今作『星を追う子ども』の発想のきっかけには、小学生の頃に読んで大いに感銘を受けたある児童書があります。まだ十歳に満たない子どもであった自分にとって、その物語にはあらゆる人生の秘密、まだ見ぬ世界の魅力が詰まっていました。初恋、冒険を共にする友達、謎めいた言葉、たとえば水にも味があること、空気にも色があること、大人にも悩みがあること。誰もが自分の知らない顔を持っていること。光も影も生も死も、この世の全ては背中合わせで存在しているということ、それらを知っていく知的な興奮と胸の痛み。

 一年半前に書いたこの作品の最初の企画書には様々なキーワードを散りばめましたが(いわく「喪失の先」「若い観客にむけた現代のファンタジー」「少女の身体性」「居場所を失った少年」「非合理を合理的に選択した男」……等々)、それらは全て、その後の長い制作期間を納得して受け入れるためのスタッフ・自分自身にむけての理由付けだったのだと今は思います。
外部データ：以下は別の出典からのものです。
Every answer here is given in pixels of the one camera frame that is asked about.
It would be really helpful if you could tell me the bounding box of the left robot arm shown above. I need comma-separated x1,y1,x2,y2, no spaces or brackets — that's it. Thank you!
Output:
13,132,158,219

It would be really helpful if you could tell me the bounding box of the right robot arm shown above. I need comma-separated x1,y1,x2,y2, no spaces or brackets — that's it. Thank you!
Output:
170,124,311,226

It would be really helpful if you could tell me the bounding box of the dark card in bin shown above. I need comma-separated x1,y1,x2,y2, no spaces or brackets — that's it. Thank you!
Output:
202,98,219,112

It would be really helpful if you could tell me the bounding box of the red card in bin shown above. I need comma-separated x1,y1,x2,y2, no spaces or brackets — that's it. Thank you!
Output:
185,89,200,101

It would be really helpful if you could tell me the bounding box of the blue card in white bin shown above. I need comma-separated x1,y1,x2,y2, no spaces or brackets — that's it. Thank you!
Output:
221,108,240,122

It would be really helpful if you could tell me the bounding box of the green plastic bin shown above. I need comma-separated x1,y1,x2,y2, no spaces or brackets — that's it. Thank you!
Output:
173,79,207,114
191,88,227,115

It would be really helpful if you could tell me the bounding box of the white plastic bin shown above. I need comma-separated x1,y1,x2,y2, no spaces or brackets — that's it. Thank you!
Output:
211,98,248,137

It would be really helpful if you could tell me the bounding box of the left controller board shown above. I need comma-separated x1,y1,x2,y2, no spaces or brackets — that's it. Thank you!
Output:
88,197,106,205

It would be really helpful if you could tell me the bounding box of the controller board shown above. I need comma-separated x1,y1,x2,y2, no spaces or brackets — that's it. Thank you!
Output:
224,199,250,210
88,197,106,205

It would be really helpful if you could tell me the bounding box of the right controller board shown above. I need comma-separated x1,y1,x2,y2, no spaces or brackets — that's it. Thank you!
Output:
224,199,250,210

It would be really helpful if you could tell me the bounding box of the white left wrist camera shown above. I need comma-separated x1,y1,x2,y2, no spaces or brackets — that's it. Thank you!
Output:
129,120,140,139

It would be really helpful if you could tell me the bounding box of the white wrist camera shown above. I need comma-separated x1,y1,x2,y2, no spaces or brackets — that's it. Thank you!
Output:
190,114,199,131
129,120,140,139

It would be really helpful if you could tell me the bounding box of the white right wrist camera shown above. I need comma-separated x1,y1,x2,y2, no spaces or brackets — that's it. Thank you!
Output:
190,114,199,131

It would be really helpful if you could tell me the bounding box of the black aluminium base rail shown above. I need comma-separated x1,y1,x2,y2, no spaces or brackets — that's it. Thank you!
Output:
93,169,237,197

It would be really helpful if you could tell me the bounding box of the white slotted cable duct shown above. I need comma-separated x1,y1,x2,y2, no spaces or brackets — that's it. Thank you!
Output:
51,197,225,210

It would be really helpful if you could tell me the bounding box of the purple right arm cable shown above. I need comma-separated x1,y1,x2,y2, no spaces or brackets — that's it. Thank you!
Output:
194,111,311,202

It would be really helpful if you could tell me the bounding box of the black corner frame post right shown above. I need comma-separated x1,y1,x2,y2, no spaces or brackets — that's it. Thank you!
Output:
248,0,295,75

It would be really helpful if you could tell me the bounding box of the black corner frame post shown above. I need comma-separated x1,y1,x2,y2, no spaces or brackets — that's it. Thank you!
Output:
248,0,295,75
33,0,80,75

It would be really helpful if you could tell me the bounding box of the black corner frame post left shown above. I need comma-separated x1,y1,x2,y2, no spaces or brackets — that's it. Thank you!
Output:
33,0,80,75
僕たちが観客に届けたいと思っているのは企画書の言葉を精確に再現するための作品ではなく、かつて自分たちを揺さぶったあの物語の感動を味わうことの出来る映画です。そしてそれはジュブナイル(少年少女期に向けた)・アニメーションとしてありたいと考えました。

 『星を追う子ども』は、色鮮やかな世界の中を悲しみと喜びを抱えたままに少年少女が駆け抜けてゆく物語です。僕自身がずっと観たかったアニメーション映画であり、出来るだけ多くの方々にとってもそのようなものであって欲しいと願っています。公開をどうかお楽しみに。